### [BRIEF]
Reproduce each line of the material exactly, minus any picture.

### [DATA SEGMENT]
--------

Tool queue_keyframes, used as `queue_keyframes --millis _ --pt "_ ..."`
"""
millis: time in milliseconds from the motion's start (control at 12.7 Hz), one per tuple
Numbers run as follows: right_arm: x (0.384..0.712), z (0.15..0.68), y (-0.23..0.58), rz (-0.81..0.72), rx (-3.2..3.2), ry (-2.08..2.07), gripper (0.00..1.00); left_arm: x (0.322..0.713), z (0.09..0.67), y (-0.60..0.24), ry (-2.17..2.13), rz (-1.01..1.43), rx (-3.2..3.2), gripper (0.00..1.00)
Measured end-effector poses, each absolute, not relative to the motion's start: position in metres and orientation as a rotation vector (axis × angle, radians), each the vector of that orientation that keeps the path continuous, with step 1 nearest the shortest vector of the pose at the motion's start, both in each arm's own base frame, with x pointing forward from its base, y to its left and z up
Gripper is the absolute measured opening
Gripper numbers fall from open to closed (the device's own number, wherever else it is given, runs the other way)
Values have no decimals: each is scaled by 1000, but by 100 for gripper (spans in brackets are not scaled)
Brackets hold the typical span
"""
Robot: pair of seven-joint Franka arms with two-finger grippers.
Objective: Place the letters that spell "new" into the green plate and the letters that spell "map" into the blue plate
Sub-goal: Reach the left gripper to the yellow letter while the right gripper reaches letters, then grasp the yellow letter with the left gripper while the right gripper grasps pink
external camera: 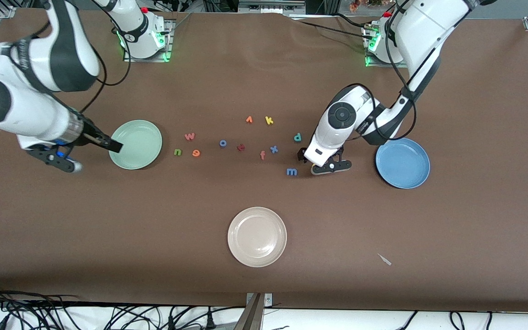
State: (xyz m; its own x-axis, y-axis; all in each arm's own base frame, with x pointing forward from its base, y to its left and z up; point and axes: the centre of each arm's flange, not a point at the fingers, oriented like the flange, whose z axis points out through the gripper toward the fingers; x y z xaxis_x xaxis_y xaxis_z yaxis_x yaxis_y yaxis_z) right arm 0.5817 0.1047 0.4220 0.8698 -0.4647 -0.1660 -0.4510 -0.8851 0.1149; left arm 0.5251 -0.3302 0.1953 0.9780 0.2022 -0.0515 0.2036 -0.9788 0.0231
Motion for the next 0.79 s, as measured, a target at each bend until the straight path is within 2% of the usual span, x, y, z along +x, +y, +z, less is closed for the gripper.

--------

### [WRITTEN SOLUTION]
Tool queue_keyframes, used as `queue_keyframes --millis _ --pt "_ ..."`
"""
millis: time in milliseconds from the motion's start (control at 12.7 Hz), one per tuple
Numbers run as follows: right_arm: x (0.384..0.712), z (0.15..0.68), y (-0.23..0.58), rz (-0.81..0.72), rx (-3.2..3.2), ry (-2.08..2.07), gripper (0.00..1.00); left_arm: x (0.322..0.713), z (0.09..0.67), y (-0.60..0.24), ry (-2.17..2.13), rz (-1.01..1.43), rx (-3.2..3.2), gripper (0.00..1.00)
Measured end-effector poses, each absolute, not relative to the motion's start: position in metres and orientation as a rotation vector (axis × angle, radians), each the vector of that orientation that keeps the path continuous, with step 1 nearest the shortest vector of the pose at the motion's start, both in each arm's own base frame, with x pointing forward from its base, y to its left and z up
Gripper is the absolute measured opening
Gripper numbers fall from open to closed (the device's own number, wherever else it is given, runs the other way)
Values have no decimals: each is scaled by 1000, but by 100 for gripper (spans in brackets are not scaled)
Brackets hold the typical span
"""
Robot: pair of seven-joint Franka arms with two-finger grippers.
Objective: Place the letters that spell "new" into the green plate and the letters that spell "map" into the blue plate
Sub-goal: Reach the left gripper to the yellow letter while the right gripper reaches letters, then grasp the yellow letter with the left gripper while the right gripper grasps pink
external camera: 
State: (xyz m; its own x-axis, y-axis; all in each arm's own base frame, with x pointing forward from its base, y to its left and z up; point and axes: the centre of each arm's flange, not a point at the fingers, oriented like the flange, whose z axis points out through the gripper toward the fingers; x y z xaxis_x xaxis_y xaxis_z yaxis_x yaxis_y yaxis_z) right arm 0.5817 0.1047 0.4220 0.8698 -0.4647 -0.1660 -0.4510 -0.8851 0.1149; left arm 0.5251 -0.3302 0.1953 0.9780 0.2022 -0.0515 0.2036 -0.9788 0.0231
Motion for the next 0.79 s, as measured, a target at each bend until the straight path is within 2% of the usual span, x, y, z along +x, +y, +z, less is closed for the gripper.

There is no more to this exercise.